Publication: A comparative study of instance-based schema matching in relational database
Date
Authors
Journal Title
Journal ISSN
Volume Title
Publisher
Subject LCSH
Relational databases
Semantic computing
Subject ICSI
Call Number
Abstract
Schema matching is deemed to be indispensable process for database integration in many contemporary database systems. The aim of schema matching is to identify the correlation across a schema which eventually serves the data integration process. The main issue concern for data integration is to support the merging decision advocating correspondence among attributes of heterogeneous data sources. Numerous schema matching techniques have been suggested in literature for utilizing database instances in detecting correspondence between attributes.
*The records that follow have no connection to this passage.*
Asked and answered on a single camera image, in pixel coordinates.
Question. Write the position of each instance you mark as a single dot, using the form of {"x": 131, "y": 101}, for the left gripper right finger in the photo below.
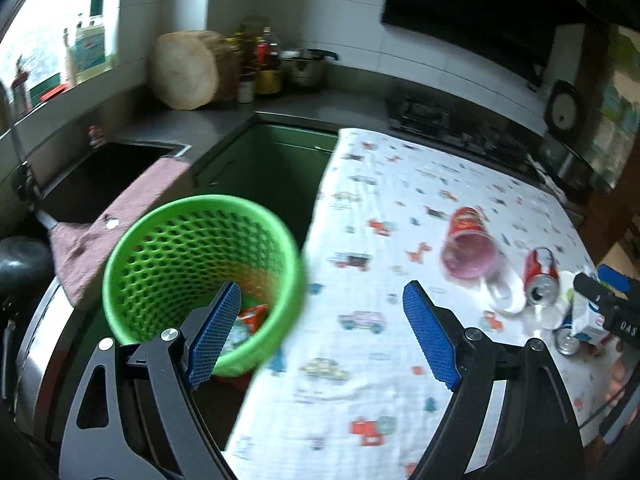
{"x": 537, "y": 435}

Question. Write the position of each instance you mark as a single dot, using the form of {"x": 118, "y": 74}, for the red instant noodle cup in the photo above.
{"x": 469, "y": 251}

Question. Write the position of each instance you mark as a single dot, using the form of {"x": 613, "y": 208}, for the steel sink faucet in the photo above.
{"x": 23, "y": 180}

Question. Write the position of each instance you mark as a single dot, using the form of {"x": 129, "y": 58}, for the black gas stove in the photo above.
{"x": 468, "y": 135}

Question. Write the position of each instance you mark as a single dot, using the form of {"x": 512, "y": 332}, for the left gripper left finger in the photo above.
{"x": 133, "y": 415}

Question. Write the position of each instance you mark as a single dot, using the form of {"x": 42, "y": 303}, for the steel pot with lid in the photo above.
{"x": 307, "y": 67}

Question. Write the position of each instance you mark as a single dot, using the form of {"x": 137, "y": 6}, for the white detergent jug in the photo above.
{"x": 89, "y": 49}

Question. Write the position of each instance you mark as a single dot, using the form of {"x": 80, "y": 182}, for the round wooden chopping block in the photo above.
{"x": 192, "y": 68}

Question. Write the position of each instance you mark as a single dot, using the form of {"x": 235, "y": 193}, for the white printed tablecloth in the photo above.
{"x": 349, "y": 394}

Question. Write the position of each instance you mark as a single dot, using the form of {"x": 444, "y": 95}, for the dark sauce bottle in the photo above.
{"x": 268, "y": 78}

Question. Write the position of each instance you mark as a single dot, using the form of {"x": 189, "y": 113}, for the blue drink can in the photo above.
{"x": 565, "y": 342}

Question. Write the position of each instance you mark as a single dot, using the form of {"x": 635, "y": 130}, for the black kitchen sink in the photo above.
{"x": 82, "y": 191}

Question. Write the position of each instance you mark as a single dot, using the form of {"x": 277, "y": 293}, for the green perforated plastic basket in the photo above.
{"x": 175, "y": 258}

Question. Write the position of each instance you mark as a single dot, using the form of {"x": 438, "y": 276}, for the red soda can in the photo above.
{"x": 541, "y": 277}

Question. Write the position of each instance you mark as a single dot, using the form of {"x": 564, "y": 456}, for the pink dish towel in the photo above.
{"x": 81, "y": 250}

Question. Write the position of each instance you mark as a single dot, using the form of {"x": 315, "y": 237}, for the white milk carton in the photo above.
{"x": 587, "y": 321}

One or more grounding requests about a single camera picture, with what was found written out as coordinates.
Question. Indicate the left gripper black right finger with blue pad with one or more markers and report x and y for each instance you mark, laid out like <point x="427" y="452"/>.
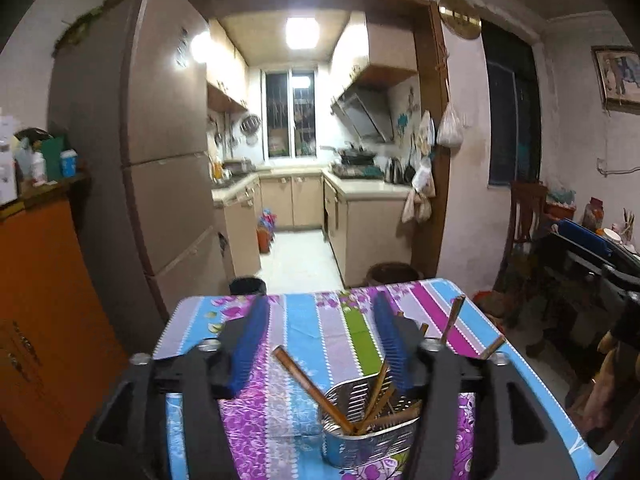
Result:
<point x="513" y="435"/>

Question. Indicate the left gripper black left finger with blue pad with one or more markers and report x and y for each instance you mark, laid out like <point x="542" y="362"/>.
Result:
<point x="157" y="401"/>

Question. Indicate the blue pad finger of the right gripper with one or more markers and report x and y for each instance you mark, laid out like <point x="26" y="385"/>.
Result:
<point x="583" y="237"/>

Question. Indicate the long wooden chopstick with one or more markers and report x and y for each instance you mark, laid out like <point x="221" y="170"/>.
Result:
<point x="411" y="412"/>

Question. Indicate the short wooden chopstick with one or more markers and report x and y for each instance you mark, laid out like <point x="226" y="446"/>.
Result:
<point x="280" y="354"/>

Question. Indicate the kitchen window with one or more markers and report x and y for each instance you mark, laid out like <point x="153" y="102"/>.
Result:
<point x="290" y="114"/>

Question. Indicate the cluttered wooden side table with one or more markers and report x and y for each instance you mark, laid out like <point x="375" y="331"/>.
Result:
<point x="560" y="204"/>

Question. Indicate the wooden chair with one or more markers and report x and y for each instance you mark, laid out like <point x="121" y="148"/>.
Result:
<point x="525" y="214"/>

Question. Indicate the orange wooden cabinet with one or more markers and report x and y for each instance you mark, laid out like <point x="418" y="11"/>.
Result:
<point x="59" y="353"/>

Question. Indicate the blue perforated utensil holder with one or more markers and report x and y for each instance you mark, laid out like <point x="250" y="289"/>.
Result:
<point x="351" y="398"/>

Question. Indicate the dark interior window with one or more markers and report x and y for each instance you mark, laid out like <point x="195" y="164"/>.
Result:
<point x="514" y="100"/>

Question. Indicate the white hanging plastic bag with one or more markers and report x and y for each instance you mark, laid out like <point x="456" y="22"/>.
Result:
<point x="450" y="133"/>

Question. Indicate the framed elephant picture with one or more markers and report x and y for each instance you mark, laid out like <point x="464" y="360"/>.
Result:
<point x="617" y="68"/>

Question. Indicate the floral striped tablecloth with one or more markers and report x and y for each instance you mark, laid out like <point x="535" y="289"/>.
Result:
<point x="273" y="426"/>

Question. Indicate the steel kettle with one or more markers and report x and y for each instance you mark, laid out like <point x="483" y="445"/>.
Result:
<point x="393" y="172"/>

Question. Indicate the black wok on stove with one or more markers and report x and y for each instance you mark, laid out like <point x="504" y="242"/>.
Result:
<point x="352" y="156"/>

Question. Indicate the steel range hood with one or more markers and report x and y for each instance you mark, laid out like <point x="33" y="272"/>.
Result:
<point x="366" y="112"/>

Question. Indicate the white microwave oven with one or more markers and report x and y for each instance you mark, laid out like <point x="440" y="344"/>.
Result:
<point x="8" y="189"/>

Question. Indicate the blue lidded cup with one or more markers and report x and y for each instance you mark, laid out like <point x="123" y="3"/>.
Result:
<point x="68" y="162"/>

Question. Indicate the white bottle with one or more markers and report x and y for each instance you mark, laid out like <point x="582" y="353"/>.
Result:
<point x="39" y="170"/>

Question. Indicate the grey refrigerator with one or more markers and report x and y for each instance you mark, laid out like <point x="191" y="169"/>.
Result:
<point x="128" y="96"/>

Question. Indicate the round gold wall clock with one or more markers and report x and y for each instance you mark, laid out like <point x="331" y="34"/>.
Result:
<point x="460" y="18"/>

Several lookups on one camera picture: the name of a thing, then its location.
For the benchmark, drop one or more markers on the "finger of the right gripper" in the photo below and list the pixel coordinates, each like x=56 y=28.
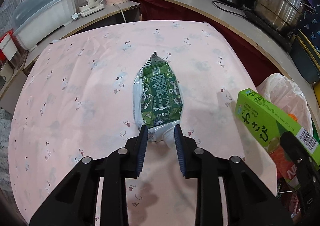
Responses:
x=308 y=177

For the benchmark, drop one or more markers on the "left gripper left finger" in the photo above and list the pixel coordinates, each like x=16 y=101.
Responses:
x=125 y=162

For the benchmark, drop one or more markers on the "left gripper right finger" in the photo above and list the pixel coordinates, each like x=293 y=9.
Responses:
x=196 y=162

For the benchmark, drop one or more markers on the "green wasabi box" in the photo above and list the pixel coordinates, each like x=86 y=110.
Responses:
x=260 y=116

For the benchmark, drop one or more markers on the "green milk carton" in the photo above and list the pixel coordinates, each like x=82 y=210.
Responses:
x=157 y=100

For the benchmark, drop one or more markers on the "white lined trash bin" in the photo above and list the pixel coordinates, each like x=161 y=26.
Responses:
x=287 y=96

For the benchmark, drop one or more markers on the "pink patterned tablecloth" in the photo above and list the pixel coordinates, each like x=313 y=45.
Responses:
x=77 y=101

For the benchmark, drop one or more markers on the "blue yellow stacked basins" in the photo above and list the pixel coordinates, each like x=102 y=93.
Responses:
x=305 y=57

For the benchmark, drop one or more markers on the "black induction cooker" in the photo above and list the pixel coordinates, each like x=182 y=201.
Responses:
x=282 y=38

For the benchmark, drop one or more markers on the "navy patterned cloth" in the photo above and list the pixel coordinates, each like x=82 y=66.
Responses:
x=310 y=25

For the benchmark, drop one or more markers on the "large steel steamer pot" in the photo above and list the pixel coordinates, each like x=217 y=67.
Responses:
x=282 y=14

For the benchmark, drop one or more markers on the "red plastic basin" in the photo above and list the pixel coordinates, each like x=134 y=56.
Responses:
x=3 y=48

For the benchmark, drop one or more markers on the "white dish drainer box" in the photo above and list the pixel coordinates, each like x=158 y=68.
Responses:
x=33 y=20

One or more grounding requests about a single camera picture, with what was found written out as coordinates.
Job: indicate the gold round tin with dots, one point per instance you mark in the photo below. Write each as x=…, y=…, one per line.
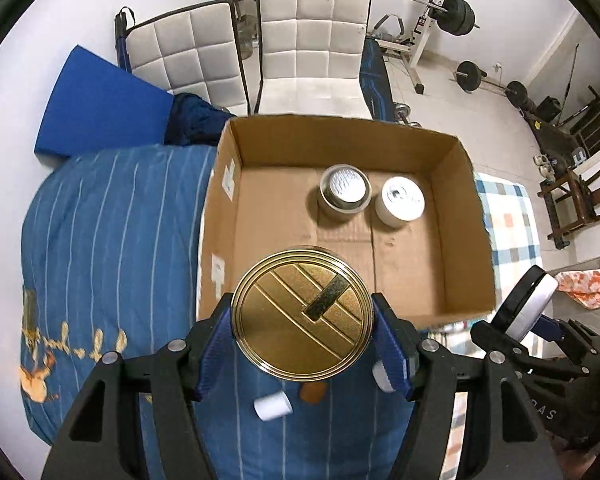
x=302, y=314

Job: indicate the blue foam mat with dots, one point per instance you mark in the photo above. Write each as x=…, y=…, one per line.
x=97, y=106

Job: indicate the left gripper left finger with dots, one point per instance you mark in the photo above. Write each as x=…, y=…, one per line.
x=101, y=437

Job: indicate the checkered quilt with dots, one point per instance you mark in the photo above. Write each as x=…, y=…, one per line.
x=515, y=244

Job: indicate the cardboard box with blue print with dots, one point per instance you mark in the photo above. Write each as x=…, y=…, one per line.
x=264, y=196

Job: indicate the orange white cloth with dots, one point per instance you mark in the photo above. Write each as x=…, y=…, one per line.
x=581, y=286

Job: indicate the blue striped bedsheet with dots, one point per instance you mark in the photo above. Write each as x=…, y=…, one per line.
x=109, y=258

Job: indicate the brown wooden chair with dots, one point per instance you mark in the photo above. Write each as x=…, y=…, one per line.
x=584, y=198

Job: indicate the white black round container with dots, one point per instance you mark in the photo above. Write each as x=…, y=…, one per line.
x=525, y=304

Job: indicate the white padded chair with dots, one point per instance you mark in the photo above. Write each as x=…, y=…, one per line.
x=310, y=57
x=189, y=50

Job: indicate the weight bench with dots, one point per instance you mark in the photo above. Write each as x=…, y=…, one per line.
x=374, y=78

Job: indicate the white round jar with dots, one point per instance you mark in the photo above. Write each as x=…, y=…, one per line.
x=399, y=201

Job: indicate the brown walnut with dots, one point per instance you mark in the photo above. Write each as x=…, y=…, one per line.
x=313, y=392

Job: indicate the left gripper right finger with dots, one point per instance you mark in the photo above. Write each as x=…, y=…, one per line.
x=503, y=436

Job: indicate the small white cylinder bottle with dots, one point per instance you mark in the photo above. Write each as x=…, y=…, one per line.
x=272, y=406

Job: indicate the white padded chair left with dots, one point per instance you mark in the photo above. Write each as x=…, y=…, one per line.
x=189, y=50

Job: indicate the barbell on floor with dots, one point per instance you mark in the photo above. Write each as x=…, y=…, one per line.
x=470, y=77

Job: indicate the white padded chair right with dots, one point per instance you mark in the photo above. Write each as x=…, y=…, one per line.
x=310, y=57

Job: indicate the silver lidded glass jar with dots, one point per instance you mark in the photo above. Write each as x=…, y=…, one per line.
x=343, y=192

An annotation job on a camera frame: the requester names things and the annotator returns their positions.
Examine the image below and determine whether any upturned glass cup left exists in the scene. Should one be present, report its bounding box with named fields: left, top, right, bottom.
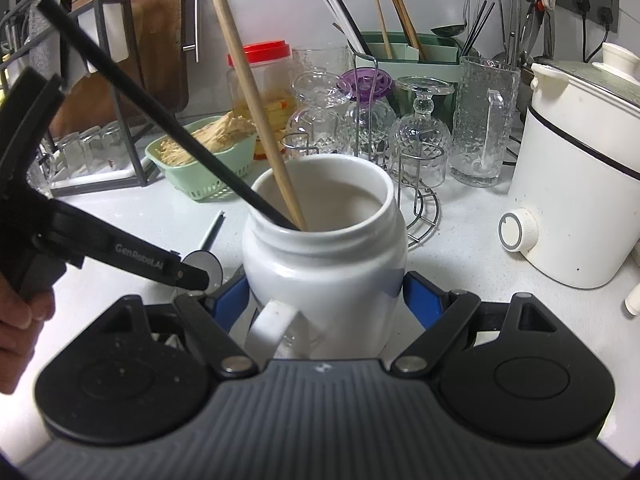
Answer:
left=282, top=70, right=352, bottom=157

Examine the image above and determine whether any brown wooden cutting board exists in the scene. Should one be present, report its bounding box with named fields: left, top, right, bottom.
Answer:
left=50, top=0, right=189, bottom=139

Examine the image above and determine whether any black chopstick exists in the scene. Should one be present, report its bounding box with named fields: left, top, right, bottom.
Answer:
left=37, top=0, right=299, bottom=231

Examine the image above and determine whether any red-lidded plastic jar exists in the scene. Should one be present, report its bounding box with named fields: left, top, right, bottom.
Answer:
left=227, top=40, right=297, bottom=160

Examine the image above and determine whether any white electric cooking pot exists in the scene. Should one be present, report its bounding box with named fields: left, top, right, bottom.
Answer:
left=498, top=42, right=639, bottom=289

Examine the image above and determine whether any white spoon with black rim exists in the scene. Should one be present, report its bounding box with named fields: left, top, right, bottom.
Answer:
left=182, top=211, right=226, bottom=294

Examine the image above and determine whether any green plastic basket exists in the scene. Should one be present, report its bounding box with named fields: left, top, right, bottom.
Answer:
left=144, top=114, right=257, bottom=202

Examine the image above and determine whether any textured glass pitcher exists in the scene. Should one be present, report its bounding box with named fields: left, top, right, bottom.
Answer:
left=448, top=56, right=521, bottom=188

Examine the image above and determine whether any purple-lidded glass jar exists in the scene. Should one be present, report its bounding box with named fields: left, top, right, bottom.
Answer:
left=341, top=67, right=397, bottom=164

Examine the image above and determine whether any dried noodle bundle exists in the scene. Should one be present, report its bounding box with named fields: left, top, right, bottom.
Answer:
left=158, top=112, right=256, bottom=167

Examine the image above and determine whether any person's left hand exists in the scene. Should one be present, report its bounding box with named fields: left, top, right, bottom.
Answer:
left=0, top=276, right=55, bottom=394

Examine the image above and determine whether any white ceramic Starbucks mug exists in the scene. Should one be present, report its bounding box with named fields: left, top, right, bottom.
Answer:
left=242, top=154, right=408, bottom=365

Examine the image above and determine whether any black metal dish rack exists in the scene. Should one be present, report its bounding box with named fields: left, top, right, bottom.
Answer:
left=1, top=0, right=182, bottom=196

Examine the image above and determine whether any long wooden handled utensil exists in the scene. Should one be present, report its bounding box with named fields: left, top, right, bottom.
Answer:
left=212, top=0, right=307, bottom=231

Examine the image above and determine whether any upturned stemmed glass cup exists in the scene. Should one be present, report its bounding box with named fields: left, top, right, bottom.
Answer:
left=390, top=76, right=454, bottom=188

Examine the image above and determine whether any metal wire cup rack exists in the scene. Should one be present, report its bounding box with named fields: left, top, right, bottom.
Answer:
left=293, top=67, right=440, bottom=249

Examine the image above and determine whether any green utensil holder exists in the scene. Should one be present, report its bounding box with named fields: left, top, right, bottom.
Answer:
left=351, top=30, right=464, bottom=111

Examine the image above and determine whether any metal ladle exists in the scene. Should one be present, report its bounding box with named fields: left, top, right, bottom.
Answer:
left=431, top=0, right=470, bottom=38

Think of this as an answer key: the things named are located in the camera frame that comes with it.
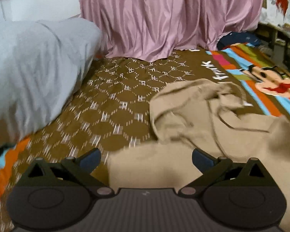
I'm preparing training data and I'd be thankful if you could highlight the beige garment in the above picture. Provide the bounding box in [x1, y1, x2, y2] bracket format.
[107, 79, 290, 231]

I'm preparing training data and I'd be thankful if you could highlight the brown colourful cartoon bedspread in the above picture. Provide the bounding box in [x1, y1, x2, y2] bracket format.
[0, 43, 290, 231]

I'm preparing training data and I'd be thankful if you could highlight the light grey pillow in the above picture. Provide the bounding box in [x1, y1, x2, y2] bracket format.
[0, 18, 102, 147]

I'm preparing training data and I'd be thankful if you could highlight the dark blue cloth item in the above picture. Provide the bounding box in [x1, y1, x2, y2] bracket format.
[217, 32, 262, 50]

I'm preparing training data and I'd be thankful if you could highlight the dark wooden desk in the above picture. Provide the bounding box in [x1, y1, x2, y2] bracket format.
[255, 23, 290, 70]

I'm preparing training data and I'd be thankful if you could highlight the pink satin curtain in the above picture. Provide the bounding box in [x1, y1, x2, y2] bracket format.
[79, 0, 263, 62]

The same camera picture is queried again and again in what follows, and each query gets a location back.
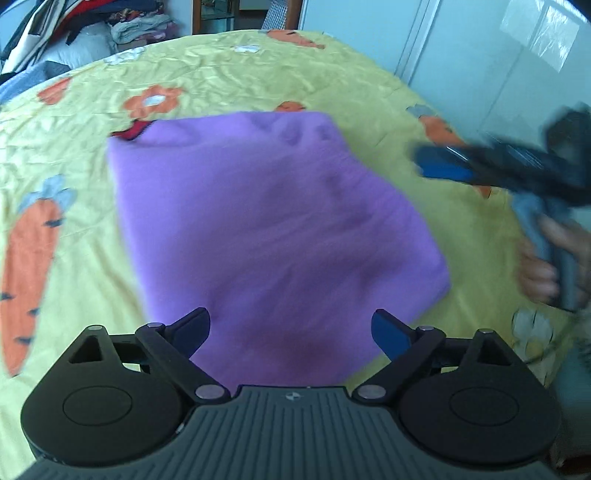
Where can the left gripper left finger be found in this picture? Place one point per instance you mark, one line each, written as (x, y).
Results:
(110, 399)

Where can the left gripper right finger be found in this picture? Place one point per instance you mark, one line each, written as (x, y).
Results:
(470, 402)

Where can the purple sweater red trim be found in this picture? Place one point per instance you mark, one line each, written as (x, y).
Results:
(269, 222)

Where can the pile of clothes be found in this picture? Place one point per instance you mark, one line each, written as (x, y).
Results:
(74, 33)

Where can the person's right hand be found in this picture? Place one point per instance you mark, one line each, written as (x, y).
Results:
(537, 275)

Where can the white wardrobe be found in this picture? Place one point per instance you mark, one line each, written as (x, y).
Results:
(488, 67)

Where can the yellow carrot print bedsheet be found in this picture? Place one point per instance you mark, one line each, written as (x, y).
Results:
(59, 226)

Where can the wooden framed doorway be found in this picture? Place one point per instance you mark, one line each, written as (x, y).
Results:
(220, 16)

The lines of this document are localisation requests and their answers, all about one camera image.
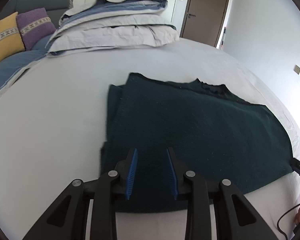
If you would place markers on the blue bed pillow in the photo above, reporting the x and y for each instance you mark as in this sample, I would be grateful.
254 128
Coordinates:
13 67

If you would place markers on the dark green upholstered headboard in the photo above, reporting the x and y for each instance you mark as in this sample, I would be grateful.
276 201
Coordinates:
54 8

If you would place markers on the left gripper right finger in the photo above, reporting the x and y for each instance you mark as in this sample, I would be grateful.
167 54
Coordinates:
235 217

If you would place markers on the wall switch plate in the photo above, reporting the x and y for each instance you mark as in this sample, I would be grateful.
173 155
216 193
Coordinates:
297 69

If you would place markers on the yellow throw pillow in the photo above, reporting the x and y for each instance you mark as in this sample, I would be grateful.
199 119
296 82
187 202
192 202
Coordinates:
10 38

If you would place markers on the brown wooden door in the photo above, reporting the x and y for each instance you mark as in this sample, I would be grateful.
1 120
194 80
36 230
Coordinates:
203 20

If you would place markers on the folded grey blue duvet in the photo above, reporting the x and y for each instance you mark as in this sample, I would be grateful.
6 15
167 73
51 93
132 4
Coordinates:
112 24

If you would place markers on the purple throw pillow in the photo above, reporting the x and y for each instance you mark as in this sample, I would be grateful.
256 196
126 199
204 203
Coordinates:
33 26

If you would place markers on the dark green knit sweater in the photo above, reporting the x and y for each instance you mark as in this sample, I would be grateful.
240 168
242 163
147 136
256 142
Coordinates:
214 132

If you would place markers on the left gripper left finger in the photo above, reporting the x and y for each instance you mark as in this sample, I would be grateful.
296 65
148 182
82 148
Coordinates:
88 206

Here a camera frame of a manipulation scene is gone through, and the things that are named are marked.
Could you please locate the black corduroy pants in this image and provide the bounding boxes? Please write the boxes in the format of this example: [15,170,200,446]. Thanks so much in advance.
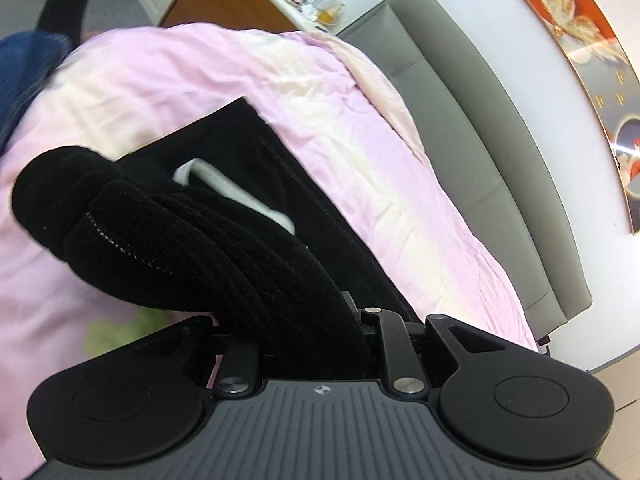
[11,99,416,379]

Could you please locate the grey padded headboard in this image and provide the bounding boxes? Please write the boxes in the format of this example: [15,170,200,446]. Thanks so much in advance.
[338,0,592,341]

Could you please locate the pink floral bed quilt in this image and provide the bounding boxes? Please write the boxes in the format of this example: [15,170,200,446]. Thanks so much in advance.
[1,24,535,479]

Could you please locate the blue denim jeans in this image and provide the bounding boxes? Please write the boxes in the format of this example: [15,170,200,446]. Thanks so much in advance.
[1,30,72,153]

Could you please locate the framed orange fish picture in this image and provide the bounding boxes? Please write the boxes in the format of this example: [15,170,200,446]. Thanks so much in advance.
[524,0,639,234]

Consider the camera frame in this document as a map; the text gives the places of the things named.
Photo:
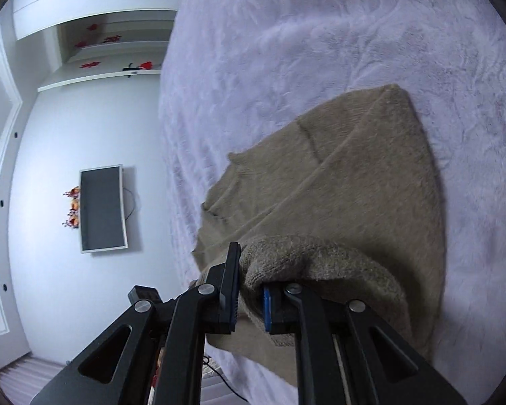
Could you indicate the wall mounted flat television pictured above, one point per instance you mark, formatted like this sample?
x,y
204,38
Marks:
x,y
102,222

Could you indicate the red flower wall decoration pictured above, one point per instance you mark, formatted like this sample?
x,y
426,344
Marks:
x,y
73,215

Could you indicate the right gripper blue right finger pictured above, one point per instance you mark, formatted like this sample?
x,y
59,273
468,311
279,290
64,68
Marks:
x,y
347,354

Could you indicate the lavender embossed bed blanket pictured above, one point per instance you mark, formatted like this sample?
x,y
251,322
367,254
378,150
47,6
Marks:
x,y
238,70

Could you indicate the brown knit sweater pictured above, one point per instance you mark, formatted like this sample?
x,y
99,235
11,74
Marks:
x,y
346,195

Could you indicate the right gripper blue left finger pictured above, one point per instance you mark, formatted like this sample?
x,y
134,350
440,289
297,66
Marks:
x,y
153,353

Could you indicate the white wardrobe with red flowers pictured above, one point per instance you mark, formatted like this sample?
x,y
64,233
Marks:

However, no single technique managed to provide an accurate and comprehensive match for different types of data. In other words, some of the techniques treat numeric values as strings which undoubtedly adversely affected the match and further, the quality result of the matches. Likewise, other techniques tend to treat textual instances as numeric which might negatively influence the accuracy of the match. Thus, this thesis aims at investigating the performance of two different instance-based schema matching techniques. The study emphasizes on exploring the strengths and the weaknesses of each technique over various types of data sets. The study focuses on developing a syntactic instance-based schema matching technique named Regular Expression (RegEx) with WordNet database. While selecting Google similarity as a semantic instance-based schema matching technique. Both methods have been evaluated over three different data types, namely: (i) numeric, (ii) alphabetic, and (iii) mixed data types. Several analyses have been performed on real and synthetic data sets aiming at examining the match accuracy with respect to precision (P), recall (R) and F-measure (F).